Wow. Mocne. Bóg myśli inaczej niż człowiek. Jego drogi są inne niż nasze (zobacz Iz 55,8) . On widzi i wie więcej – wie też, co może uczynić cię szczęśliwym człowiekiem. Wie, że życie odnajdziesz tylko w Nim, kiedy się całkowicie podporządkujesz. Kiedy ukrzyżujesz swoje ego, swoje plany i swoje ambicje, doświadczysz tego, co nie było ci znane.
To nie jest łatwe… Będzie wymagało twojej decyzji, determinacji, poświęcenia. Będzie bolało – to prawdziwy koszt. Ale jaki zysk, jaka nagroda! Odnajdziesz siebie, swoje powołanie, swoje miejsce w życiu i w Bożym planie. Nie ma nic ważniejszego.

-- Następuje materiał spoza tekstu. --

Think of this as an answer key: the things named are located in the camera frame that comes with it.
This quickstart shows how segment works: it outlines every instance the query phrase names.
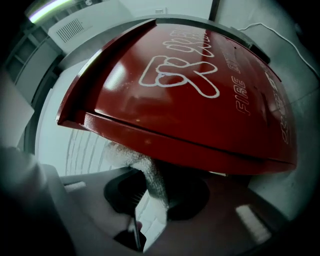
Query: red fire extinguisher cover
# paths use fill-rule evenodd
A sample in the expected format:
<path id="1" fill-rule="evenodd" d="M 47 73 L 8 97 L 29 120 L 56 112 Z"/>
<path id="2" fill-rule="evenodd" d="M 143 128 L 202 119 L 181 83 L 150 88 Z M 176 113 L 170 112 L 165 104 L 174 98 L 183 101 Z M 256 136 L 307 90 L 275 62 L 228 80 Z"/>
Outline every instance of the red fire extinguisher cover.
<path id="1" fill-rule="evenodd" d="M 56 119 L 207 171 L 297 164 L 294 117 L 277 75 L 237 42 L 192 26 L 152 19 L 109 42 L 74 79 Z"/>

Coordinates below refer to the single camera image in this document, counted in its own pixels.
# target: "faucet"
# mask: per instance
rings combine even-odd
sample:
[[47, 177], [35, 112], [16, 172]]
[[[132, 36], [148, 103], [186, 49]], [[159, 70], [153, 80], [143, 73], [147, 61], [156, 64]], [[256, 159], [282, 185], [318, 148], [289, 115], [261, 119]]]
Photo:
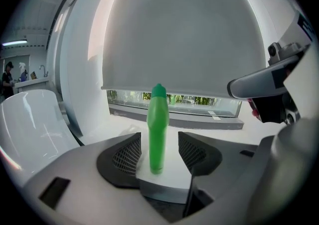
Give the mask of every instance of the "faucet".
[[42, 67], [43, 67], [43, 71], [44, 71], [44, 75], [43, 75], [43, 76], [44, 76], [44, 77], [47, 77], [49, 71], [46, 71], [46, 72], [45, 72], [45, 66], [44, 66], [44, 65], [41, 65], [40, 68], [39, 68], [39, 70], [41, 70]]

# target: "green bottle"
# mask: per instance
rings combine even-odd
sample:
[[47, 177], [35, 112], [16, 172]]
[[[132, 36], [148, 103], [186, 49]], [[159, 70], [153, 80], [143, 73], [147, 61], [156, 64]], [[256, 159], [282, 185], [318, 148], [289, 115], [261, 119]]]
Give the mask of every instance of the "green bottle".
[[147, 117], [150, 143], [150, 168], [153, 174], [160, 174], [163, 171], [168, 122], [169, 113], [166, 89], [161, 84], [157, 84], [152, 89]]

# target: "black cap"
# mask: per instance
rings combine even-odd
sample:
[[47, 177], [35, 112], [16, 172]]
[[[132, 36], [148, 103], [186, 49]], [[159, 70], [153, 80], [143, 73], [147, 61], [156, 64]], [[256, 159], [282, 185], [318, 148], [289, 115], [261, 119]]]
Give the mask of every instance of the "black cap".
[[13, 64], [11, 61], [8, 62], [7, 66], [11, 67], [11, 68], [14, 68]]

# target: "bottle cap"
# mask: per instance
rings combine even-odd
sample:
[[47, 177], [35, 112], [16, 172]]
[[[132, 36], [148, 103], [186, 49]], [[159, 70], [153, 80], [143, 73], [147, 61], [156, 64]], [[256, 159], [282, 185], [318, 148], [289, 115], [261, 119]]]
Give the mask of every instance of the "bottle cap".
[[154, 98], [154, 97], [166, 98], [166, 89], [165, 89], [161, 84], [157, 84], [157, 85], [152, 89], [151, 98]]

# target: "mesh grille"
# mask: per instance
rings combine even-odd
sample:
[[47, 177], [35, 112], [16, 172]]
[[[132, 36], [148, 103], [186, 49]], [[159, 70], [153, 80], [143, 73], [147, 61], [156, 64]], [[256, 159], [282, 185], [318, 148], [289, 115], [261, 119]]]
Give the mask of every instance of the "mesh grille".
[[120, 171], [135, 176], [136, 164], [141, 153], [141, 137], [139, 137], [114, 154], [113, 165]]
[[203, 148], [193, 145], [182, 137], [178, 139], [178, 145], [179, 154], [189, 171], [192, 170], [195, 164], [202, 162], [206, 158], [206, 152]]

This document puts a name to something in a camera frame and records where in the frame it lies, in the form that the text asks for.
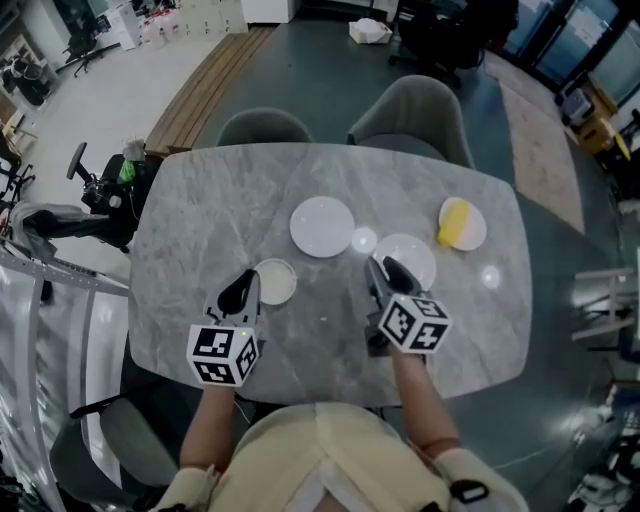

„Panie, wiem, że wszystko, co dobre, co cenne w Twoich oczach, nie przychodzi łatwo. Pomóż mi nie kierować się egoistycznymi pragnieniami, ale poddawać je zawsze Tobie i od Ciebie brać siłę do szukania Twojej woli. Ty mnie prowadź swoją drogą, Panie.
W imieniu Jezusa, amen”.  

Dobrze, że jesteś

Powrót do archiwum...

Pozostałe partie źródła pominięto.